As someone who was looking down on it from the East Stand, I also have some thoughts to offer on the multi-player argy-bargy that blew up near the game’s end. It seemed to me that the trouble was caused by people trying to stop the trouble. That’s pretty typical, when you think about it. Normally at such times there are only two people actually involved in something that might more or less qualify for the term ‘altercation’, and the rest of the problem arises from the 20 or so other people rushing up to stop them, pull them apart, and then pull away other people who have also rushed up to stop the original two, etc.

In other words, it’s only when people run in to try and defuse the situation that these situations explode. That’s when things boil over and become unmanageable: when the peacemakers get involved.

It strikes me that if peace-making were itself strictly a yellow-card offence, in the way that hauling a player back in the natural course of the game gets you booked, we would see it done a lot less. But until the game has the courage to clamp down on peace-makers, these somewhat ugly and unnecessary scenes will only continue to be seen. Get tough on peace-making, would be my message. It’s a blight.

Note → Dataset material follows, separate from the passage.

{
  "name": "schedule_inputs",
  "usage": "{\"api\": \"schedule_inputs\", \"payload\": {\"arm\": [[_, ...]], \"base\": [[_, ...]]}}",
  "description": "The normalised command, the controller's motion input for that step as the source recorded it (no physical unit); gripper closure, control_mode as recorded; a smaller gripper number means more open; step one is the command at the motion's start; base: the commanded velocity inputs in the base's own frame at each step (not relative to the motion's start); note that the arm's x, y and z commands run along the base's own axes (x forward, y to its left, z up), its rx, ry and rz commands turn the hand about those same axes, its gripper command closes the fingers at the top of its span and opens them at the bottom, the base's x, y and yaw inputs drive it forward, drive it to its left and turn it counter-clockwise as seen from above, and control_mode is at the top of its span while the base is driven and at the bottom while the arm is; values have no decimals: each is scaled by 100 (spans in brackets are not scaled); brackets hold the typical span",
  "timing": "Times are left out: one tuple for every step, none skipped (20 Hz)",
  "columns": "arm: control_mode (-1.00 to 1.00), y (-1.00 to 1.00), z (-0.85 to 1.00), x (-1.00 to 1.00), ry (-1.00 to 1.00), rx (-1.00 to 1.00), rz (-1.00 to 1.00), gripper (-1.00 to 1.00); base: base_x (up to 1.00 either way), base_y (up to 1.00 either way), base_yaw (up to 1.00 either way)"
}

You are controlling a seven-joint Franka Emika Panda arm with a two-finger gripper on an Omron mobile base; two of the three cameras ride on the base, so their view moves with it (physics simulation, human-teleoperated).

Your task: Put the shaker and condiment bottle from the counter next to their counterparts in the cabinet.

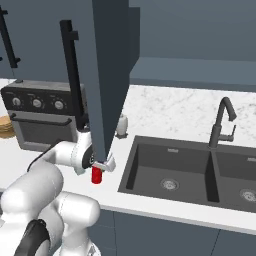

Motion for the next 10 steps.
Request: {"api": "schedule_inputs", "payload": {"arm": [[-100,0,-69,0,-2,0,0,100],[-100,0,-69,0,-1,-1,0,100],[-100,0,-71,0,0,0,0,100],[-100,0,-70,0,0,0,0,100],[-100,0,-56,0,0,-6,0,100],[-100,0,-52,0,0,-6,0,100],[-100,0,-47,0,0,-5,0,100],[-100,0,-31,0,0,-2,0,100],[-100,0,-20,0,-2,-2,0,100],[-100,0,-6,0,-8,-1,0,100]], "base": [[0,0,0],[0,0,0],[0,0,0],[0,0,0],[0,0,0],[0,0,0],[0,0,0],[0,0,0],[0,0,0],[0,0,0]]}}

As for results elsewhere, none of them so far has been as helpful as one hoped with regard to our immediate project, but looking longer-term maybe a couple of them have been. For instance, I thought you needed to be us to beat Manchester City these days. But what do I know? It turns out that sometimes you only need to be Brighton. Shipping six goals in two games, to teams respectively one place and three places above the relegation zone, seems a slightly unconventional way to be doing the build-up to a Champions League final and I’m sure anxiety will now be rippling through City like.. well, like Brighton’s Leandro Trossard through their defence on Tuesday night.

Well, let’s hope so, anyway. Two more finals to go.